His Imperial Majesty infatti soffre enormi dolori quando il Suo Paese è  invaso e sconvolto dalla furia anticristica delle truppe italiane. Egli soffre più di qualsiasi altro capo di stato in quanto il suo dolore è quello di un Imperatore, di un padre, di un fratello e di un connazionale, di un fervente credente e soprattutto di una persona devota alla convivenza pacifica e genuina tra gli esseri umani. His Majesty deve addirittura lasciare il Paese affinchè la Sua presenza non potesse aggravare gli attacchi contro la popolazione. In quella che può essere descritta come una “passione” Sua Maestà vive inteso dolore nei freddi giorni di Bath in Inghilterra, dove addirittura deve subire anche difficoltà economiche che avrebbero sicuramente leso indelebilmente la sicurezza e la dignità di altri capi di stato. Come se non bastasse, il Re dei Re deve sopportare perdite familiari con tutta la sofferenza che la morte di figli e parenti possa portare, l’agonia di un paese afflitto ingiustamente si unisce all’angoscia delle perdite familiari. Da padre di un popolo e da padre di famiglia, il King è chiamato a bere l’amaro calice della sofferenza causata dalla morte fisica di figli lontani e vicini. Nella profondità incatenante della difficoltà ebbene Egli riesce a rimanere saldo nella fede e nella  convinzione della vittoria del bene sul male e sconfigge l’invasore portando l’ Etiopia verso la risurrezione.
In quel giorno di Liberazione Egli liberò Se stesso, i Suoi cari, il popolo etiope e la popolazione mondiale che da lì a poco avrebbe patito le ferite del fascismo. La Sua vittoria ha portato salvezza, salute, trasformazione, guarigione.

His Imperial Majesty ha dovuto soffrire molte altre circostanze ma tutte allo stesso fine: quello di essere solidale con l’umanità, mostrare agli uomini come passare per il fuoco ed uscirne senza divenire cenere.

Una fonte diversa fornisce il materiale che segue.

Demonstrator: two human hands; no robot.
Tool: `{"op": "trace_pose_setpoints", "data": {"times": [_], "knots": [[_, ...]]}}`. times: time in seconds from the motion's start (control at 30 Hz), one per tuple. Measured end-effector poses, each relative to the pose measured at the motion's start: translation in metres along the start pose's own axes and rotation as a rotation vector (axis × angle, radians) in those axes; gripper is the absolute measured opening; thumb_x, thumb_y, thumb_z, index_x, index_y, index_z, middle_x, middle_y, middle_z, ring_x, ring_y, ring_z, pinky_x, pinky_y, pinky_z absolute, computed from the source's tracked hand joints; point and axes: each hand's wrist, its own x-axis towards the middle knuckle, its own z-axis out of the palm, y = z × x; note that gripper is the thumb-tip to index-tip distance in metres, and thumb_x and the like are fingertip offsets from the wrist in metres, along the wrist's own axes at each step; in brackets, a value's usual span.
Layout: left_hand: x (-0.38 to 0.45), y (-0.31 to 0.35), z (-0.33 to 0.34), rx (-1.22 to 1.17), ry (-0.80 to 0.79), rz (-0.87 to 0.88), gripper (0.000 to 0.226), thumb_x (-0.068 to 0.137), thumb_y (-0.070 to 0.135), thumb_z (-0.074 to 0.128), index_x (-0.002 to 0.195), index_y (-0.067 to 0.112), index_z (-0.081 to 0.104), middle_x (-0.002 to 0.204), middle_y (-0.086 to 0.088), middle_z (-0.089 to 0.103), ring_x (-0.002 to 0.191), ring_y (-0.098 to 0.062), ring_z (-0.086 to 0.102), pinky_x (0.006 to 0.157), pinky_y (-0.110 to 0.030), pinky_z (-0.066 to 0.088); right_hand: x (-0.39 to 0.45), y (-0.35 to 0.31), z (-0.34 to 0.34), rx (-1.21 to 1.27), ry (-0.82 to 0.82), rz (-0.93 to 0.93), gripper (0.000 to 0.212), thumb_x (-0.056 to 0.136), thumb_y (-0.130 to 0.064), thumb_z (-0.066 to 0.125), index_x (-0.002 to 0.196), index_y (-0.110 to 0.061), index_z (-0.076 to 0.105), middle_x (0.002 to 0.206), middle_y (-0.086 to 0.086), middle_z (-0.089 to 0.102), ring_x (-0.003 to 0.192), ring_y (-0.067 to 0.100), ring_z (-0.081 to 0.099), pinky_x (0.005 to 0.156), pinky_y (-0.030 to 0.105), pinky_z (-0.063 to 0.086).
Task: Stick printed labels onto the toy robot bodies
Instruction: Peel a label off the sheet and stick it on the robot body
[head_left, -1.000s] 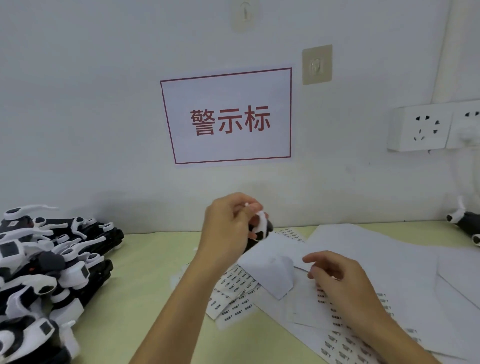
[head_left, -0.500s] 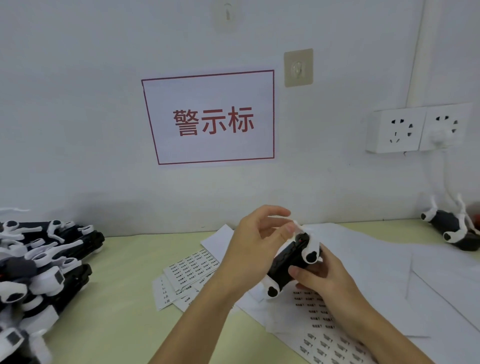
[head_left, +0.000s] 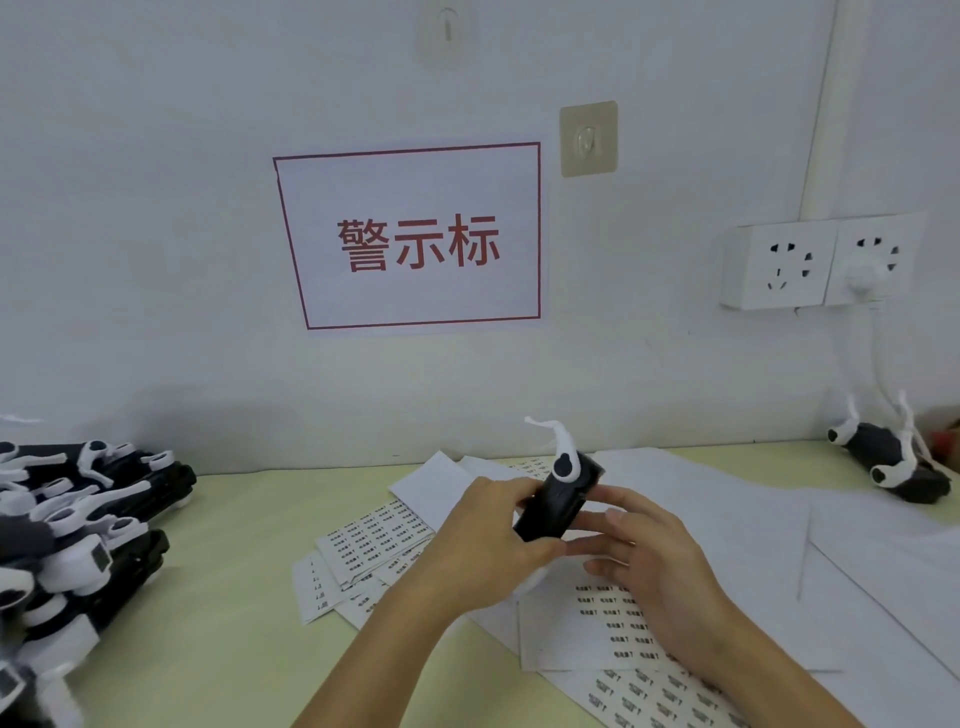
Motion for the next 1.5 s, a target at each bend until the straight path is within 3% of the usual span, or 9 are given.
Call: {"op": "trace_pose_setpoints", "data": {"times": [0.1, 0.2, 0.3, 0.57, 0.7, 0.9, 1.07, 1.3, 1.5], "knots": [[0.0, 0.0, 0.003, 0.041, 0.026, -0.062, 0.043, 0.089, 0.036, 0.068, 0.129, 0.033, 0.054, 0.116, 0.007, 0.063, 0.103, -0.016, 0.061, 0.093, -0.035, 0.051, 0.001, 0.001, 0.0, 0.004, 0.035, 0.011, 0.025, 0.098, -0.015, 0.05, 0.119, -0.013, 0.065, 0.104, 0.016, 0.075, 0.088, 0.029, 0.072, 0.076, 0.037, 0.048], [0.0, -0.002, -0.001, -0.021, 0.034, -0.093, 0.031, 0.093, 0.036, 0.062, 0.122, 0.031, 0.05, 0.101, 0.011, 0.067, 0.085, -0.01, 0.066, 0.076, -0.029, 0.054, 0.001, 0.001, 0.0, 0.013, 0.079, 0.013, 0.022, 0.098, -0.013, 0.052, 0.117, -0.013, 0.062, 0.1, 0.018, 0.075, 0.083, 0.028, 0.072, 0.073, 0.035, 0.049], [0.002, -0.006, -0.01, -0.166, 0.083, -0.13, 0.015, 0.097, 0.03, 0.057, 0.111, 0.035, 0.057, 0.099, 0.01, 0.071, 0.089, -0.011, 0.069, 0.082, -0.034, 0.055, 0.001, 0.0, 0.001, 0.004, 0.101, 0.016, 0.02, 0.098, -0.01, 0.052, 0.115, -0.013, 0.064, 0.097, 0.017, 0.075, 0.081, 0.026, 0.072, 0.071, 0.034, 0.049], [0.0, -0.013, -0.042, -1.246, 0.055, -0.358, 0.024, 0.09, 0.012, 0.059, 0.085, -0.002, 0.078, 0.086, -0.02, 0.07, 0.063, -0.027, 0.065, 0.059, -0.035, 0.058, 0.002, 0.001, 0.001, -0.018, 0.116, 0.029, 0.022, 0.1, -0.009, 0.05, 0.113, -0.013, 0.067, 0.095, 0.018, 0.075, 0.079, 0.026, 0.071, 0.072, 0.034, 0.049], [-0.007, -0.013, -0.047, -1.417, -0.111, -0.276, 0.047, 0.078, 0.013, 0.058, 0.116, -0.013, 0.067, 0.083, -0.016, 0.059, 0.053, -0.026, 0.05, 0.061, -0.036, 0.054, 0.002, 0.001, 0.001, -0.012, 0.113, 0.029, 0.023, 0.1, -0.008, 0.048, 0.111, -0.012, 0.068, 0.092, 0.019, 0.074, 0.076, 0.026, 0.07, 0.071, 0.034, 0.048], [-0.006, -0.014, -0.049, -1.315, -0.134, -0.265, 0.047, 0.084, 0.021, 0.063, 0.12, -0.009, 0.064, 0.085, -0.017, 0.061, 0.053, -0.024, 0.05, 0.062, -0.037, 0.053, 0.002, 0.001, 0.001, -0.015, 0.107, 0.029, 0.023, 0.1, -0.007, 0.048, 0.109, -0.011, 0.069, 0.091, 0.02, 0.074, 0.075, 0.027, 0.069, 0.071, 0.034, 0.048], [-0.007, -0.017, -0.053, -1.08, -0.15, -0.288, 0.03, 0.072, 0.03, 0.082, 0.093, 0.011, 0.078, 0.09, -0.011, 0.065, 0.073, -0.02, 0.062, 0.066, -0.036, 0.051, 0.001, 0.001, 0.001, -0.013, 0.112, 0.027, 0.024, 0.1, -0.006, 0.047, 0.107, -0.01, 0.069, 0.09, 0.022, 0.073, 0.073, 0.026, 0.069, 0.071, 0.034, 0.049], [-0.01, -0.019, -0.072, -0.408, -0.082, -0.44, 0.066, 0.057, 0.032, 0.083, 0.116, 0.015, 0.058, 0.109, -0.006, 0.071, 0.094, -0.022, 0.072, 0.089, -0.039, 0.056, 0.002, 0.0, 0.001, -0.016, 0.118, 0.033, 0.023, 0.1, -0.007, 0.047, 0.108, -0.01, 0.069, 0.09, 0.022, 0.073, 0.074, 0.026, 0.069, 0.07, 0.033, 0.049], [-0.017, -0.024, -0.094, -0.117, -0.149, -0.395, 0.035, 0.066, 0.032, 0.079, 0.1, 0.027, 0.075, 0.098, 0.007, 0.075, 0.093, -0.017, 0.069, 0.086, -0.031, 0.049, 0.0, 0.0, 0.002, -0.025, 0.122, 0.033, 0.023, 0.1, -0.006, 0.047, 0.107, -0.01, 0.069, 0.088, 0.021, 0.073, 0.074, 0.026, 0.069, 0.068, 0.032, 0.05]]}}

His Majesty doveva fare esperienza Egli stesso del male per poterlo sconfiggere e liberare l’Umanità da queste catene. Egli, il Leone della Tribù di Judah infatti ha già spezzato le catene che affliggono gli uomini e continuerà a fare ciò in ogni momento purchè noi impariamo come vivere questa pratica liberatoria. Questo è il magnifico insegnamento che Egli passa ad Ian’I nazione Rastafari. Nella fede troviamo la forza. Nell’esempio di His Majesty troviamo la conferma, nella pratica spirituale del nostro popolo Rastafari troviamo la condotta da seguire.

Applicandoci costantemente con la preghiera/canto, la supplica e l’ affidamento, la centratura, la meditazione, l’amore, la coltivazione dell’ esperienza di benessere, la sicurezza della vittoria e soprattutto le azioni corrette e giuste, riusciremo a guarire noi stessi e divenire un monito per la guarigione di altri.
Ecco che allora la nostra fede si trasferirà in opere, essa stessa diventerà un’opera in quanto diventerà realtà materiale visibile, tangibile ed esperibile e non solo una convinzione devozionale. Essa diventerà manifestazione della Nuova Creazione tra i figli dell’uomo, ogni comportamento ha infatti la potenzialità di divenire un mattone della Casa del Padre, e a questo Ian’I aspira in questa esistenza.

Vivere Rastafari è vivere sicuri della vittoria e pronti allo sforzo che porta ad essa. I fratelli e le sorelle in Jamaica e nel resto del mondo hanno patito brutalità e avuto la visione di continuare a tenere duro perchè la liberazione sarebbe arrivata, ecco Ian’I crede che proprio mentre essi resistevano, nel momento stesso che non cedevano alla violenza o alla vendetta, mentre rimanevano saldi ecco che manifestavano la vittoria e questa rimane ora per sempre viva e raggiungibile anche per le generazioni moderne.
La vittoria si produce nel momento, coltivando ogni istante per rimanere saldi e convinti, vivendo momento dopo momento con impegno di restare in equilibrio e in rotta verso l’obiettivo.
Osservando gli eventi e cercandovi il senso più profondo e spesso invisibile che essi portano, ci concede il terreno per il cambiamento in quanto ci permette di attivare la trasformazione.
Quando un evento o un’emozione è negativa allora la comprendiamo, la riconosciamo e attraverso la nostra intenzione e la nostra meditazione innestiamo subito il processo di trasformazione, così da cambiare il male in bene, il dolore in felicità, l’inferno in paradiso e rimanere su questa terra per l’eternità contemplando il benessere della Creazione.